Cumin-Roasted Eggplant with Sweet Peppers and Chickpeas
30 minutes or fewer
Roasting brings out a wonderfully nutty flavor in chickpeas, which also add a punch of protein to this Middle Eastern veggie mix.
- 4 cups diced eggplant (2 medium eggplants)

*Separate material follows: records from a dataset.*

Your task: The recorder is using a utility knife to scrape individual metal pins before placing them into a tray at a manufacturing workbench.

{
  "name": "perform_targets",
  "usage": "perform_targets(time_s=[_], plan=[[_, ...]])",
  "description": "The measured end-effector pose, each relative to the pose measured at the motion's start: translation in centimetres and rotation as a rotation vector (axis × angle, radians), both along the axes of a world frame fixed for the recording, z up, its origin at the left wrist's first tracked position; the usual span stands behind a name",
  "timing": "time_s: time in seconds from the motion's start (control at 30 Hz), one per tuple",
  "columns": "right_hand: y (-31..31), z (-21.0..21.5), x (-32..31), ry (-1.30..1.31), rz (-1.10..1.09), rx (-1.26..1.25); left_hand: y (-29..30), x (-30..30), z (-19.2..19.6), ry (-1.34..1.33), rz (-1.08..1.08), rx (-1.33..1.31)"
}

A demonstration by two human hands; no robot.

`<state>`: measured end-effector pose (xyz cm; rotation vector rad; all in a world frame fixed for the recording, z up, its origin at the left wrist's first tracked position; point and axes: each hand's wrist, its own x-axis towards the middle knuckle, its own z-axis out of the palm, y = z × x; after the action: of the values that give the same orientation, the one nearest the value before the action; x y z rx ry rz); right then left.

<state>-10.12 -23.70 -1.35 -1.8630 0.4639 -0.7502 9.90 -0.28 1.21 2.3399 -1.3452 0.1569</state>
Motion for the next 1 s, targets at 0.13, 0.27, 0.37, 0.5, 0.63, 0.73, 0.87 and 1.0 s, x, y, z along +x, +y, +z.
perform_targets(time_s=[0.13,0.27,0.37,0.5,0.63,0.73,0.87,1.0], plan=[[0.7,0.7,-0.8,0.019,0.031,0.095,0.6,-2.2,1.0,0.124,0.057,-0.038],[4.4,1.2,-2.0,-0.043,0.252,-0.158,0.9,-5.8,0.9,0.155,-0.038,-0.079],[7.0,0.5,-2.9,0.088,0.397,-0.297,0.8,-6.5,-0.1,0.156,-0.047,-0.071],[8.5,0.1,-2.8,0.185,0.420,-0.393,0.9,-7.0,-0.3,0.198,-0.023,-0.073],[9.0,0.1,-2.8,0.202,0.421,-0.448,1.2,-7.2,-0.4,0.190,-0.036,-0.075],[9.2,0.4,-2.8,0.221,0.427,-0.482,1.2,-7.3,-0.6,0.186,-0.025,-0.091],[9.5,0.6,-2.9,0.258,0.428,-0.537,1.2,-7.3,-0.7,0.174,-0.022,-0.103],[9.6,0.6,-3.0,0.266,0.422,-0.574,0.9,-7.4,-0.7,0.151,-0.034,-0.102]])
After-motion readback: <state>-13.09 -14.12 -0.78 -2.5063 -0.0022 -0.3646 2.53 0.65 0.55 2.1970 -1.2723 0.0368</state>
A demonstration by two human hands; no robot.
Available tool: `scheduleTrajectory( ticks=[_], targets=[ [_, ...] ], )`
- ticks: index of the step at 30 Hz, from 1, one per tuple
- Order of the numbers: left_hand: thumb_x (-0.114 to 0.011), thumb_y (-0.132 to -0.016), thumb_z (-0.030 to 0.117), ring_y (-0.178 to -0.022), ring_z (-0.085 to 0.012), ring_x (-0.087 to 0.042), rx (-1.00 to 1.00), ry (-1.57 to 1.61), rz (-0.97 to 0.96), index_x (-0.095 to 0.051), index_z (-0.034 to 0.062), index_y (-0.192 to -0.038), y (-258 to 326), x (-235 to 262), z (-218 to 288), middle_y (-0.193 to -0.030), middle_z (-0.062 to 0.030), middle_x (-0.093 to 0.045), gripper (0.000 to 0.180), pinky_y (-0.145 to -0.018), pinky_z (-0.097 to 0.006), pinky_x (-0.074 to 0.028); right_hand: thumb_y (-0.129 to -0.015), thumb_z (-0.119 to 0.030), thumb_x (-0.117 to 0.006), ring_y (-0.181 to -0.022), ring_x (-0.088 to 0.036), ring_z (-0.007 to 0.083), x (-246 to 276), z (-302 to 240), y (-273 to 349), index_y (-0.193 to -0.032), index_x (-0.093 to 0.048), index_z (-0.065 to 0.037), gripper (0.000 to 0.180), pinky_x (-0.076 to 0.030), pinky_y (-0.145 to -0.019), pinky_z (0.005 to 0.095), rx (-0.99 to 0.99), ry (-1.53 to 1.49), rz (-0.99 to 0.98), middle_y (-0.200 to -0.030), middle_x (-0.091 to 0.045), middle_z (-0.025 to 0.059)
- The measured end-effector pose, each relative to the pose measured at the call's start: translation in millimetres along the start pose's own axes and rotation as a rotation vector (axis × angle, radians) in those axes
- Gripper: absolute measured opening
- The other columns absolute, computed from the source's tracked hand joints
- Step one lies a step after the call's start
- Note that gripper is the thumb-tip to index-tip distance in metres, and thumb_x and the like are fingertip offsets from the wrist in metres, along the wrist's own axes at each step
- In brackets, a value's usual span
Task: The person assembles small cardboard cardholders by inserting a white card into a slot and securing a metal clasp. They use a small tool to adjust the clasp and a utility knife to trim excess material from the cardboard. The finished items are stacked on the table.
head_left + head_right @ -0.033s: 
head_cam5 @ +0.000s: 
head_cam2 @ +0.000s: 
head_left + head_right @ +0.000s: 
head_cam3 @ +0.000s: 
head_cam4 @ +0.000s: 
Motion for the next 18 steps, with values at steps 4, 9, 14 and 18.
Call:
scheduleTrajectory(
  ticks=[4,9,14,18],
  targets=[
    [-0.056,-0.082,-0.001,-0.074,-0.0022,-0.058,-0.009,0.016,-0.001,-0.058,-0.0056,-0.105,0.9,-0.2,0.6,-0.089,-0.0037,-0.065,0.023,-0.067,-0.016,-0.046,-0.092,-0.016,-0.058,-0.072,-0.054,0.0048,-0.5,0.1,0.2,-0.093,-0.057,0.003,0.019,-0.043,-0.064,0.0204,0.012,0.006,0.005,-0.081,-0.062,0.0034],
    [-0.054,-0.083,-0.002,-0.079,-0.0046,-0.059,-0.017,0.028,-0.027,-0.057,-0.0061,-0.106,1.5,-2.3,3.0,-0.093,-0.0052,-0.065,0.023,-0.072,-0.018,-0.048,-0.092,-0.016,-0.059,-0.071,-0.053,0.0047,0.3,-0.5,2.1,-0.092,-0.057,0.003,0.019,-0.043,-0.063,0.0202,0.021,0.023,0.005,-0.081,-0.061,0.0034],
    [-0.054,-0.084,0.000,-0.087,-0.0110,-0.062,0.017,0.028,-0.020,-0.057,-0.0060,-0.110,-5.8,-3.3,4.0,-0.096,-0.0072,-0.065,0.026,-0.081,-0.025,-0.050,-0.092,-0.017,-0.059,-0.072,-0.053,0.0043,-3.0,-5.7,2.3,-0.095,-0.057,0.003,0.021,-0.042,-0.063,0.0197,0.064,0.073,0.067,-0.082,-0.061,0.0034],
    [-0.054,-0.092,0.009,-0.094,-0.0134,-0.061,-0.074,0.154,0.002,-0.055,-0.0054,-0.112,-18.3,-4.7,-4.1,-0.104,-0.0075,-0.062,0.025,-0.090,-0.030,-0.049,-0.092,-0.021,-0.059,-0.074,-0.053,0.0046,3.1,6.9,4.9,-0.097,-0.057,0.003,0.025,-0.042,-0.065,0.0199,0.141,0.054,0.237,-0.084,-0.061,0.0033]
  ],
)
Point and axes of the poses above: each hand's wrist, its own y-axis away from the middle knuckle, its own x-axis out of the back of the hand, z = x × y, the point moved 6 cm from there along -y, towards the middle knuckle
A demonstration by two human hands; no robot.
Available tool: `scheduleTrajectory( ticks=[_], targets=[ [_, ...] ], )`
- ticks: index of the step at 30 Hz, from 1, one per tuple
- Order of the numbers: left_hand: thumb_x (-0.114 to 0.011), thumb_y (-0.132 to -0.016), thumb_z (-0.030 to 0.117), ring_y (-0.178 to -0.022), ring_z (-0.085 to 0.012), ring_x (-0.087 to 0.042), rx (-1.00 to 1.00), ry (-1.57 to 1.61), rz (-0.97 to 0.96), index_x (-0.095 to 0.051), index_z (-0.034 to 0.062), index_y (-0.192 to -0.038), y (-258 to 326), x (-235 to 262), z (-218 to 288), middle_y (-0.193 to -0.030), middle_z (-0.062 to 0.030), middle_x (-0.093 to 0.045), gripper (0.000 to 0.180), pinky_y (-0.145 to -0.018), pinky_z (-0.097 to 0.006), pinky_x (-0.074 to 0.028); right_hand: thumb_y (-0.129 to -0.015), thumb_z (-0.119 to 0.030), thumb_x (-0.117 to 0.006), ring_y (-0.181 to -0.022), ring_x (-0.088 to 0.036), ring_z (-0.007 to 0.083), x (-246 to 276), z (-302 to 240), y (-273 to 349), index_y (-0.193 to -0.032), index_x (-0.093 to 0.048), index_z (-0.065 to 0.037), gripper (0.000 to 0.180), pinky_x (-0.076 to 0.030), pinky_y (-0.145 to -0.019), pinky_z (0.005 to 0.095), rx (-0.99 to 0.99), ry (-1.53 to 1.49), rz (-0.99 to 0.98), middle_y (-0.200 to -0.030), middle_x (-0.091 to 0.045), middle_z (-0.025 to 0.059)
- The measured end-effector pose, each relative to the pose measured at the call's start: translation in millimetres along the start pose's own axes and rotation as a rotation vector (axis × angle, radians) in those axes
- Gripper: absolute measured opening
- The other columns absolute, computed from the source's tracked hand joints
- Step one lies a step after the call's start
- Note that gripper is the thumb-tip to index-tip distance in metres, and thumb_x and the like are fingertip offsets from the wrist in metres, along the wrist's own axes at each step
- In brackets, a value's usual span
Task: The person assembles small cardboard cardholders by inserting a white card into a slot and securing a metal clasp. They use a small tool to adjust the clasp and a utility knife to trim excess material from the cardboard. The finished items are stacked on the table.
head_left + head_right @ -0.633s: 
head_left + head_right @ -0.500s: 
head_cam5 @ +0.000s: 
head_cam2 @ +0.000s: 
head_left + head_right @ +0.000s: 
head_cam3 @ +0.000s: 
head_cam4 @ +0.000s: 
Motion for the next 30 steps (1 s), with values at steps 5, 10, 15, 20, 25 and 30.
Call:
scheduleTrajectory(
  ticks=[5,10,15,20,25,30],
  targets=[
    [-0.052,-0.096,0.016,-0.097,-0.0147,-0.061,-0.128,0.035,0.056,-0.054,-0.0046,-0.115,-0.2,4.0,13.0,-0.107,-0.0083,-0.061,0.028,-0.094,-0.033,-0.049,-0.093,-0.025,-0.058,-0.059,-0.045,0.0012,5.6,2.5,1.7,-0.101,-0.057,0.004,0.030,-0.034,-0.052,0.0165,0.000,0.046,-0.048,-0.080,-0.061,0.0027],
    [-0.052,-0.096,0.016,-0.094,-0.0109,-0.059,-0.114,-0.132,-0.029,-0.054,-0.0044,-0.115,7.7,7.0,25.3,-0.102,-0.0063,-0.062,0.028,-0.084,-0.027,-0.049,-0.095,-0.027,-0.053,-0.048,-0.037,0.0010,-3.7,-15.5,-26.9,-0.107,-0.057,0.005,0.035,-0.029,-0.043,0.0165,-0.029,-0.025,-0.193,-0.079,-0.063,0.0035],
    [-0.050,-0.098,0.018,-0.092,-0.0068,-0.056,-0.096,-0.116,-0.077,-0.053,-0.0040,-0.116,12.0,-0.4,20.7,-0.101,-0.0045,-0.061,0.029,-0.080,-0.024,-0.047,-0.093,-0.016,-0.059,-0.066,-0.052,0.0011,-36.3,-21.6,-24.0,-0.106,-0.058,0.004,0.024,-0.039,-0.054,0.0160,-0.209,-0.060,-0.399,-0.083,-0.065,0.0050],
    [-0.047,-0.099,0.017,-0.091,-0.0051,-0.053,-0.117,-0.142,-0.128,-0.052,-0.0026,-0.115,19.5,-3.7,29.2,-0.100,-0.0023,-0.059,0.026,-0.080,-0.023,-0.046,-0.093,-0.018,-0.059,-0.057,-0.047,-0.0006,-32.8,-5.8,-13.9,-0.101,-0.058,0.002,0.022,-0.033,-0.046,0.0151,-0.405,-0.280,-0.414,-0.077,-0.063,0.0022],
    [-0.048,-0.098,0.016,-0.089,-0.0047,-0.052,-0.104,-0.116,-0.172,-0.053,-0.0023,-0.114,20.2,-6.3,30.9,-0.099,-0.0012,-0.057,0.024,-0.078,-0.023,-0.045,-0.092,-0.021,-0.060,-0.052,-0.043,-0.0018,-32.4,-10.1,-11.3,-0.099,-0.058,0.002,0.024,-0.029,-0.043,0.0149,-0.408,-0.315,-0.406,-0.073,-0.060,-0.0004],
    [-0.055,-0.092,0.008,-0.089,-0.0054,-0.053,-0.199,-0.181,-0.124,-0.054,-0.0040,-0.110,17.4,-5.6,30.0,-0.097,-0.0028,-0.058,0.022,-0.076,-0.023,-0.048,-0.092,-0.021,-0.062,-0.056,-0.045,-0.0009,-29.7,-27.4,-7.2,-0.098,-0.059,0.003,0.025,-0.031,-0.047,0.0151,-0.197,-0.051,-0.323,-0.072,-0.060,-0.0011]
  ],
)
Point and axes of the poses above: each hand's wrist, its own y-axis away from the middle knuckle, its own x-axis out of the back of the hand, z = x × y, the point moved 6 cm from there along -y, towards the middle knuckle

- 1 medium red onion, cut into small wedges
- 1 yellow bell pepper, cut into bite-size wedges
- 1 15-oz. can chickpeas, rinsed, drained, and patted dry
- 3 Tbs. garlic-infused olive oil
- ¾ tsp. ground cumin
- ¾ tsp. ground coriander
- ¼ tsp. cayenne pepper
- ½ cup nonfat plain Greek yogurt
- 2 plum tomatoes, chopped
- ¼ cup chopped fresh mint
1. To make Roasted Eggplant: Preheat oven to 450°F. Place eggplant, onion, and bell pepper in large bowl. Add chickpeas, oil, cumin, coriander, and cayenne. Toss to coat, and season with salt and pepper, if desired. Scatter vegetable mixture on baking sheet, and roast 20 minutes, turning with spatula 2 or 3 times. Increase oven heat to 500°F. Roast vegetables 10 minutes more, or until tender.
2. To make Yogurt Sauce: Combine yogurt, tomatoes, and mint in small bowl. Stir to mix, and serve with vegetables.